A trumpet sounded from the rear and was soon followed by the sound of galloping hooves as a messenger arrived with word that King Richard was approaching from the direction of Acre, accompanied by a large body of troops, and everyone present—in excess of twelve hundred mounted men—turned in their saddles to see the Lionheart arrive, anticipating that the large body of troops referred to would be the infantry they had left behind in Acre.
It was, yet it was not. The infantry was there, in strength, but they were there as guards for the huge column of Saracen prisoners that walked in their midst, roped together hand and foot, rank and file, and winding down through the dunes like an enormous snake. Richard rode in front, at the head of the sna
ke, and he was in full blossom, riding the magnificent golden stallion that he had taken, had in fact stolen, from Isaac Comnenus. He was dressed resplendently as usual, in his finest, gilt-chased armor, over which he wore crimson, gold, and royal purple garments. Behind him thronged his personal retinue, a score and a half of peacocks and popinjays of all descriptions, including as always a number of celebrated knights and warriors whose manhood none could question without risk to life and limb. They rode some fifty paces ahead of the main bulk of their vanguard, sufficiently far in front to keep them relatively free of road dust other than that which they stirred up themselves in passing. Then, next in order, came an entire phalanx of Royal Guards, marching twelve abreast and led by a squad of drummers who set a steady, not too strenuous pace. Behind those, heavily guarded on both sides of their column, came the prisoners, their ankles tethered so that they could walk in a shuffle but could not stretch out into a stride.

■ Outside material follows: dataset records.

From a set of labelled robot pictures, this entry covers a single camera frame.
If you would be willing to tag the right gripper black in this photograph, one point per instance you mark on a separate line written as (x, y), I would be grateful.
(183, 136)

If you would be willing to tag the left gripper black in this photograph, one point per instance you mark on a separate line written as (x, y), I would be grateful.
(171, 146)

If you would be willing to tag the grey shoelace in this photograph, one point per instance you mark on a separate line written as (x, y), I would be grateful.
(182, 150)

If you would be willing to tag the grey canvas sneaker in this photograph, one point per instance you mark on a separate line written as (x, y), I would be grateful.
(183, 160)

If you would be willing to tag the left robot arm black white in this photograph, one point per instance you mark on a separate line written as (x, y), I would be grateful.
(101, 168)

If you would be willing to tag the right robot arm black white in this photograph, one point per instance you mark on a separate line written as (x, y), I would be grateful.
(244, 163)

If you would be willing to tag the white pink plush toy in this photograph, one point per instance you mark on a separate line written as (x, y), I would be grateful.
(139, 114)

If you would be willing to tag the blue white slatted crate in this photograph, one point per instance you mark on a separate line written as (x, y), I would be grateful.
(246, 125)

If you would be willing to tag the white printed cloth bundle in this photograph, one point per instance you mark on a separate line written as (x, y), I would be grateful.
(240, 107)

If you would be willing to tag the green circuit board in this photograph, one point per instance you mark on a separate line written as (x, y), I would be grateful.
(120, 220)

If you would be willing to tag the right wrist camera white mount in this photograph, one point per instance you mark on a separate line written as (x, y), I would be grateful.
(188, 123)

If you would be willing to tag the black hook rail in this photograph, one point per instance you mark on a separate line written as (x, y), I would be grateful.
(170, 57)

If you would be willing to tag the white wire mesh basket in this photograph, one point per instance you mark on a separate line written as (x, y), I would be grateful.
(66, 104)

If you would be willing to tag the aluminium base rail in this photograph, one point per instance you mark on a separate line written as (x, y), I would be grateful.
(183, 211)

Watching them emerging into view, André felt something formless shift in his belly, and glanced quickly towards the flanks of Tel Keisan, not knowing what he expected to see there, yet aware that something, some presentiment, was making him feel queasy. But the hillsides where he looked appeared to be empty of life and his unease deepened, for he knew that the opposite was true. The enemy was there. They were simply remaining out of sight. He swung back to look at the approaching column, trying to assess how many prisoners there were. The front was ten men wide, with two guards on each side, making a fourteen-man front, and he counted ten regular ranks behind the first before the movement and the clouds of dust defeated him. A thick haze hung over everything, stirred up by the passage of so many shuffling feet, and the moving ranks reached back into the opacity of the rising cloud until they became impossible to see. St. Clair’s misgivings increased.

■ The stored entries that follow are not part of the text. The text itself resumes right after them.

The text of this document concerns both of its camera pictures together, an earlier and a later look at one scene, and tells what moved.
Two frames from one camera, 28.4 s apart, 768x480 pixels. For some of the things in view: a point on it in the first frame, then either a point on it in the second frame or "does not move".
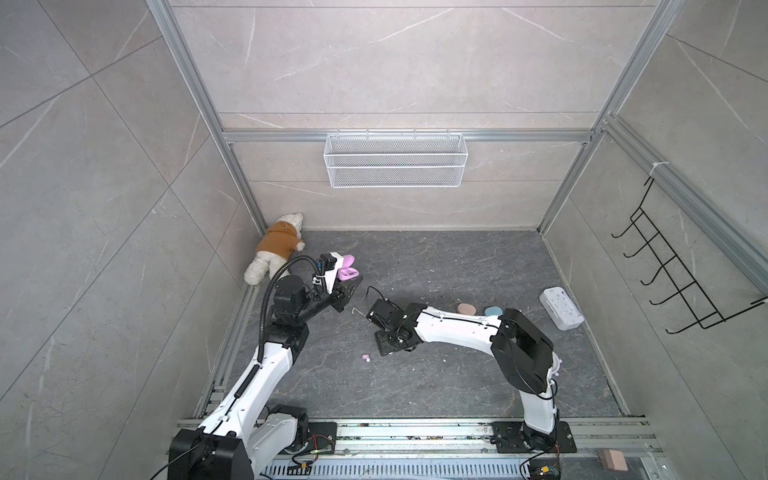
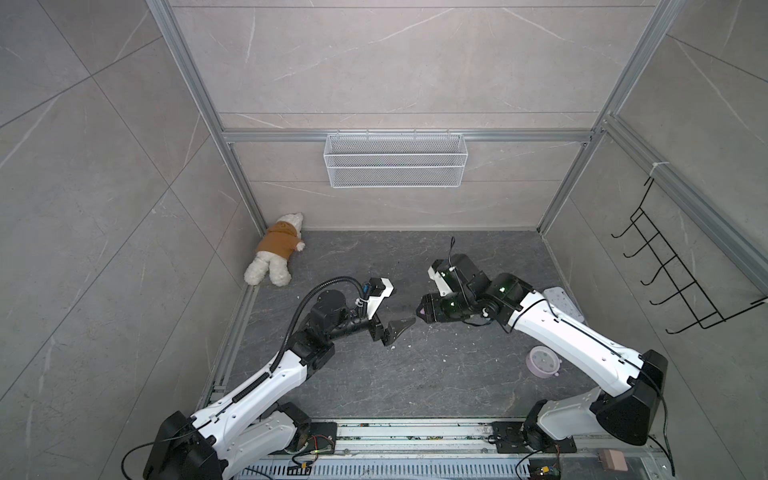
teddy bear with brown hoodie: x=276 y=248 does not move
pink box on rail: x=614 y=460 does not move
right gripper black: x=383 y=346 → x=432 y=311
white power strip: x=563 y=311 does not move

He turned his head and spoke to the knight sitting on his right, at the head of his own, Blue Squadron, a taciturn, humorless English knight whose real name André did not know because everyone referred to him, even in conversation with him, as Nose. There was good reason for the name, because whenever he was asked a question, even in French, he was most likely to respond, in English, “Who knows?” But in addition to that, his own nose was spectacularly misshapen, broken and bent beyond repair years before by a hard-swung club that should have brained him but missed.